The Hazara tribal chief, Sardar Mehdi, is taking the matter to the High Court in Sindh this month.

He says, this is a violation of the Hazara’s basic human rights.

“Every human has the right to go and secure better opportunities, we have gone to the court to find out why are Hazara discriminated. It’s the people on the passport desk that’s dealing with this, I hope this is not a government policy. We have been very loyal citizens of Pakistan and we want to stay like this, but we’ve been pushed and attacked.”

In January last year, at least 120 people were killed in a twin suicide bomb attack on a crowded snooker club.

A month later, dozens more died in an explosion in a market.

Recently the Hazara community took to the streets again, to demand justice for an assault against members of their community on a bus on the outskirts of Quetta City.

After being denied a passport in Quetta, small trader Muhammad Hashim, is trying his luck in Karachi.

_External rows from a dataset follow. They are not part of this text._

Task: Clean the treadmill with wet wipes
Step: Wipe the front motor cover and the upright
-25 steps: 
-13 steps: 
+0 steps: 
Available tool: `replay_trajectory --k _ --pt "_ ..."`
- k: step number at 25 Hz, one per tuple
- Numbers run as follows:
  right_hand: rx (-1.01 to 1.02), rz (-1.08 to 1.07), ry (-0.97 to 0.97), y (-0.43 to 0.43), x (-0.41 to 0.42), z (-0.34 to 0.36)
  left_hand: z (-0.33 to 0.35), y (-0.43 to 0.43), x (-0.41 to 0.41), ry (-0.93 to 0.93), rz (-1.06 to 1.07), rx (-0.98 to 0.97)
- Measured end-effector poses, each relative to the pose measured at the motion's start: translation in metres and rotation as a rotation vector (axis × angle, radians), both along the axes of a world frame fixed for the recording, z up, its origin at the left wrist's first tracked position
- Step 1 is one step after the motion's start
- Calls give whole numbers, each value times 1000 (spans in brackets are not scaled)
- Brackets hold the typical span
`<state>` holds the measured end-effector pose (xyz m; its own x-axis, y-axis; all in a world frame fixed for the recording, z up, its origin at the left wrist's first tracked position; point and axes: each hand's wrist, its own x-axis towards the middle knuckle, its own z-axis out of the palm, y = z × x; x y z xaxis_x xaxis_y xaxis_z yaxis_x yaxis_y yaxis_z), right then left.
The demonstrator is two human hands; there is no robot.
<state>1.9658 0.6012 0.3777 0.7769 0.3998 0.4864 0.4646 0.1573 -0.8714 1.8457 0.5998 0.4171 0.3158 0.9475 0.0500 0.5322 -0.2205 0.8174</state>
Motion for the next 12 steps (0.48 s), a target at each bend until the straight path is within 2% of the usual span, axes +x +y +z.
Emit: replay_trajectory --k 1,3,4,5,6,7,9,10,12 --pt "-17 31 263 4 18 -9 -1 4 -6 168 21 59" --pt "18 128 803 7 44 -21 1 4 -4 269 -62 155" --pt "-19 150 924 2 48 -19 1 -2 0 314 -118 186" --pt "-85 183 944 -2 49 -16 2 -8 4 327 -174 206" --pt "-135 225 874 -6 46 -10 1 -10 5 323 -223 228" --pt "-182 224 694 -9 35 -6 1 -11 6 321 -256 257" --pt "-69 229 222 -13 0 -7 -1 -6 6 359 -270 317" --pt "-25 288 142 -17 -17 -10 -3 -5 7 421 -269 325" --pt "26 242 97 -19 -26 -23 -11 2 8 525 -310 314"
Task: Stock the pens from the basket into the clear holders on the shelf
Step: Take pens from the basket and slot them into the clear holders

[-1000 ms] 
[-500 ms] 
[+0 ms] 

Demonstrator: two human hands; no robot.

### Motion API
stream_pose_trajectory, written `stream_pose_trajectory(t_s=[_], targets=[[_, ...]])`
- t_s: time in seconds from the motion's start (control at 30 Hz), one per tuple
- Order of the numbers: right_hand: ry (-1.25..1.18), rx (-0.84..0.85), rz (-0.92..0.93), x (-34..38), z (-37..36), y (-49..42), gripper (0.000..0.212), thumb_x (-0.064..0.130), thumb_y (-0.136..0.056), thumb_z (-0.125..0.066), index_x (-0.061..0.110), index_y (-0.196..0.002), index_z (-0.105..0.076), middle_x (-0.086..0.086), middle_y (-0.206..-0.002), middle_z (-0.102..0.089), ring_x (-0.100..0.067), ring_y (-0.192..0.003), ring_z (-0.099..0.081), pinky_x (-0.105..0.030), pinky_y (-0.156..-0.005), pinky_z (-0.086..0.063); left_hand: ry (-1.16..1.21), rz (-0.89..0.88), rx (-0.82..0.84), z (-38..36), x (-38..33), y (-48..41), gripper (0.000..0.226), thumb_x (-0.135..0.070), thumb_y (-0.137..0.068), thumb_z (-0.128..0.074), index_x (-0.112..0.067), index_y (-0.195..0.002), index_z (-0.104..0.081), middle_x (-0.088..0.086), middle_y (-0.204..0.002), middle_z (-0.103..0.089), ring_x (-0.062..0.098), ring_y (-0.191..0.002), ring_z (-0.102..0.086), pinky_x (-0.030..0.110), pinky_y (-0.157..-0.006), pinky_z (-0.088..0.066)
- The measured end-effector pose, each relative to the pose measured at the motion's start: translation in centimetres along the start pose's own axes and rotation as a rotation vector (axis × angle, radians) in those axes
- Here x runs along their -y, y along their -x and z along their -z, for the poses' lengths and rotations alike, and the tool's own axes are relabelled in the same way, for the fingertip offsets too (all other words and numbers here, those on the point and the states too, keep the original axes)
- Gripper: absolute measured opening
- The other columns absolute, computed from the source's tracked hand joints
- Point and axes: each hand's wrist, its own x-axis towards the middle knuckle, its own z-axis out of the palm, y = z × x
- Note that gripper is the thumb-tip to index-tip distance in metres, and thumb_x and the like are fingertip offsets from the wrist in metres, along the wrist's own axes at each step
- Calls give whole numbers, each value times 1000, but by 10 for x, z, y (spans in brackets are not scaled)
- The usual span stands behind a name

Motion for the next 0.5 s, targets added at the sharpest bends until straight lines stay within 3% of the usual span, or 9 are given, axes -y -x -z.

“In Quetta, they denied me a new passport saying that my picture in the supporting documents does not match. But here they refused me again and directed me back to Quetta.”

Outside the office, an officer, who asked not to be named, denies any allegations of discrimination against the Hazara people.

26-year-old Sikandar Ali is one of the few Hazaras who have been given the green Pakistan passport.

“I feel very lucky. I’ve heard that some people are facing troubles at the passport office. I was asked to go to the police and get my background checked, despite having all the documents. I’m not sure that this is a discrimination based of my ethnicity or something else.”

But not all Hazaras want to leave home.

Zainab, a mother of two, says her husband was asked to pay a huge sum of money for new passports.

Despite all the troubles, she says she wants to stay.

“I pray for peace. I want my children to study and live here though things don’t look good… it’s very difficult here.”

A hearing on the passport case is expected to take place this month.

Until the Hazaras get their passports… they will have to stay in Pakistan and face discrimination…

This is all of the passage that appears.